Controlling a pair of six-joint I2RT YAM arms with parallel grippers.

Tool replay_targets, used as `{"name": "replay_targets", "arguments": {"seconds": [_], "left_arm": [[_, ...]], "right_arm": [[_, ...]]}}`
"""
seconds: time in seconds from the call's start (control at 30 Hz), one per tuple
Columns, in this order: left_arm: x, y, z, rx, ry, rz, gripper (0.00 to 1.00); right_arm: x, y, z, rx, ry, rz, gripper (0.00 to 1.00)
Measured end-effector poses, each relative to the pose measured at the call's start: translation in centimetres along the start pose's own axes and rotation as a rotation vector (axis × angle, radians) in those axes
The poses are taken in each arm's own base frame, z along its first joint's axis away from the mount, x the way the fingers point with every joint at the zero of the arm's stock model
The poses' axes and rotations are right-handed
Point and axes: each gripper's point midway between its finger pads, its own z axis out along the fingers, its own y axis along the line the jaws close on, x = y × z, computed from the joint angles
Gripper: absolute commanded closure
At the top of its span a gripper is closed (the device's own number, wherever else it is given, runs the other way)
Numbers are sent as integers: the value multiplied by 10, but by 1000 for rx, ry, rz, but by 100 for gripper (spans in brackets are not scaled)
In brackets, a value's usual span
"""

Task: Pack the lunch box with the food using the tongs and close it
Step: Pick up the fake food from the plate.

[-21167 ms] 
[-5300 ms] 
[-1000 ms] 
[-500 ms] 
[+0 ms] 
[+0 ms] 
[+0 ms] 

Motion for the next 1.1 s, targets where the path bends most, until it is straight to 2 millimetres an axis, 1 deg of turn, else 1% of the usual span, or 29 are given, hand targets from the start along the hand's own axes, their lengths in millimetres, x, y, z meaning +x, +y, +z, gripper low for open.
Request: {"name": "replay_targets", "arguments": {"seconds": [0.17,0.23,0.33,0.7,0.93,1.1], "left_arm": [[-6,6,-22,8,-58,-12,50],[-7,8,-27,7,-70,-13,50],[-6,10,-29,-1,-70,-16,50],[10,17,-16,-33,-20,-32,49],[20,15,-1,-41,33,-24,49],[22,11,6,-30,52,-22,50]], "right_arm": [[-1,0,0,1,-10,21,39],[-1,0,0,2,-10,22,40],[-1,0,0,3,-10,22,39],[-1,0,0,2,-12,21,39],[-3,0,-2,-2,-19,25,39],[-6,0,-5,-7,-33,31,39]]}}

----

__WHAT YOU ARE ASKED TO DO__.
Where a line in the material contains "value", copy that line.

__ANSWER TO THIS EXERCISE__.
Numbers are sent as integers: the value multiplied by 10, but by 1000 for rx, ry, rz, but by 100 for gripper (spans in brackets are not scaled)
In brackets, a value's usual span

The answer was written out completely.